Tue Dec 23, 2008 3:30 pm EST
If you're looking for instant capitalizing on a recent news story, then look no further than minor league sports. News could break at 2 a.m. and some team around the country will have a promotional night planned by 8 a.m. You're not selling the players when it comes to minor league sports; you're selling the event.

Case in point: the Wichita Thunder of the Central Hockey League. When the news broke that Kansas City Chiefs president and general manager Carl Peterson was retiring, they brainstormed "Blame the GM Night" where anyone with the first name "Carl" or last name "Peterson" received a free ticket to their game on Saturday night against the Rapid City Rush.
If you wore any sort of Kansas City Chiefs gear, then you were eligible to get a free ticket when you bought one. If you happened to be named "Clark Hunt," the son of legendary Chiefs owners Lamar Hunt, then the Thunder would present you with season tickets for the rest of the year.
This is a promotion that would work wonders in Atlanta. People are staying away from Phillips Arena because of the boneheaded decision by Atlanta Thrashers GM Don Waddell, so why not attempt to bring them back by mocking him? You know, the guy who will more than likely trade Ilya Kovalchuk in the next year for a bag of stick tape, a water bottle and a new skate sharpener (savvy)?
If the Thrashers really want to be creative, fans with the most inventive trade proposals for Kovalchuk should get season tickets.

Football may not be your forte, but maybe bribery and eBay is? The Thunder's "Rod Blagojevich Bribe Night" is probably more up your alley. The disgraced Illinois governor accused of selling President-elect Barack Obama's Senate seat was a no show when the Thunder attempted to persuade fans to come to games by giving them discounted ticket offers.
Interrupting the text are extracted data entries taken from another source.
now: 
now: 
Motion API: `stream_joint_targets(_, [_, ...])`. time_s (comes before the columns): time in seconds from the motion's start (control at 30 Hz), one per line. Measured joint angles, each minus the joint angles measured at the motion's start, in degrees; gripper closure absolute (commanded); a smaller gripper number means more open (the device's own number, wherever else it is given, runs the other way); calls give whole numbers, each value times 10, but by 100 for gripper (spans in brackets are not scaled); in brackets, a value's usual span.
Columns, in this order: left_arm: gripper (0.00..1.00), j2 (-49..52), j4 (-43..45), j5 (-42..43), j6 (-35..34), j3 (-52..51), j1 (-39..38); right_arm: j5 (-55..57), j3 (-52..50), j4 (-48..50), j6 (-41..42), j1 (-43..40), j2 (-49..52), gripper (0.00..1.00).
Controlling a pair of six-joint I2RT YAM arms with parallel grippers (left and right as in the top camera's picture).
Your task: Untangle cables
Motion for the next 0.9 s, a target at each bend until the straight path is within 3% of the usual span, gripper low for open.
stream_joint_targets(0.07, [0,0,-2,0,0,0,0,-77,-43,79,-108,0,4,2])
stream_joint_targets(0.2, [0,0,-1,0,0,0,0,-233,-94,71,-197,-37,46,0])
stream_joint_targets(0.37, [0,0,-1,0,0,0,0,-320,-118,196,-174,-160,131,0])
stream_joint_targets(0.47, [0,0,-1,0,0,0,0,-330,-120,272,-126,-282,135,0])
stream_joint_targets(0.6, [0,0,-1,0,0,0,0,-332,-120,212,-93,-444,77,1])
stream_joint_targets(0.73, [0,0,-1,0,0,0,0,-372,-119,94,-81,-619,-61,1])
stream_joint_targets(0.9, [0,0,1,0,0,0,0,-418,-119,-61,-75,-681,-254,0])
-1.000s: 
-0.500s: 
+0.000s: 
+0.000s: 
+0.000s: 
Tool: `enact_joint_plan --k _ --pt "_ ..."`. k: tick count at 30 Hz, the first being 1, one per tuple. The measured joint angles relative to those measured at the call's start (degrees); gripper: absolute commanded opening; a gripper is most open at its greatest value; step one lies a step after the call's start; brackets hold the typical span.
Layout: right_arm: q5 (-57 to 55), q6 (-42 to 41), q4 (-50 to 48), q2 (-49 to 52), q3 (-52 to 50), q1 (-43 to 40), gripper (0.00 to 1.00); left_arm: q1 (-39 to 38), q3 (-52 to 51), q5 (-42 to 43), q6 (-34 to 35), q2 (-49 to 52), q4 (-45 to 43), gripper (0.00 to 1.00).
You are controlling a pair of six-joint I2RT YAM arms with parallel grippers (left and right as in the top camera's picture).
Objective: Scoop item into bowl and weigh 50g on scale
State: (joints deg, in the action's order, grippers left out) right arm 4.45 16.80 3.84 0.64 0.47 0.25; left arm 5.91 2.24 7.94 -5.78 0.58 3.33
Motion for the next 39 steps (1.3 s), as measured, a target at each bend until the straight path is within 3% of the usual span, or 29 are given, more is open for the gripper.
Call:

That led general manager Joel T. Lomuro throw this deal out publicly to the fans:
"In fact if the Thunder don't score at least six goals this weekend and pick up a couple wins, tickets to Wichita's home game on Tuesday, January 6th versus Arizona will also be buy one get one free, while additional tickets for season ticket holders will be no charge whatsoever (limit four)."
The Thunder managed only three goals and split their two-game home stand this past weekend, so get your tickets while they're still readily available.
Piling on to the Blagojevich scandal, the Las Vegas Wranglers of the East Coast Hockey League (insert geography joke here) will be sporting "vintage" prison uniforms with each uniform number beginning with "ILLGOV" and ending with the player's regular number during their "Gov. Rod Blagojevich Prison Uniform Night" on Jan. 30. Whatever they end up looking like, the jerseys will probably still look better than the Thrashers and Lightning (sorry, Bolts) monstrosities.
There was talk that uniforms similar to what the Wranglers will wear next month would find their way to the Cincinnati Bengals of the National Football League.
The Wranglers will also hold an auction where they will sell off two seats between the benches. Illinois politicians are encouraged to get involved.
If the Wranglers wanted another cool promotion, they should consider making special helmets that look like Blagojevich's hair. That's a killer coif; one that could possibly get into a nasty fight with Kerry Fraser's mane.
Puck Daddy is an NHL blog edited by Greg Wyshynski. Email him, and follow him on Twitter.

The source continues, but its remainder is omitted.